◆ **What is being asked**:
Return every line below in which "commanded" appears.

◆ **Supplied information**:
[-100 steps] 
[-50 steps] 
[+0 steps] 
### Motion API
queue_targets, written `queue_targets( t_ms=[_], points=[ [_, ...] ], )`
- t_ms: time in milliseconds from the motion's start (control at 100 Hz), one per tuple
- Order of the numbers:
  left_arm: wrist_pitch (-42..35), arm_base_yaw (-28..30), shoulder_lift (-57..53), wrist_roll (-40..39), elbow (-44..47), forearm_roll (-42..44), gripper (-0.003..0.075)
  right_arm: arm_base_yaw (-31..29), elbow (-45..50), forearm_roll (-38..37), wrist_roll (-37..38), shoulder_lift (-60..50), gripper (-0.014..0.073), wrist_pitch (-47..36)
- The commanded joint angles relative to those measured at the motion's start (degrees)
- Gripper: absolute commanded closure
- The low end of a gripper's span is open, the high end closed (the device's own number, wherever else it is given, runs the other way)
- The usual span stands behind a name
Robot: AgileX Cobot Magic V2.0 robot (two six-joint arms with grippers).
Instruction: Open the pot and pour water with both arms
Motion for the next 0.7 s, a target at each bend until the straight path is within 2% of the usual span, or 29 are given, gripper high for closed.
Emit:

◆ **Task output**:
- The commanded joint angles relative to those measured at the motion's start (degrees)
- Gripper: absolute commanded closure

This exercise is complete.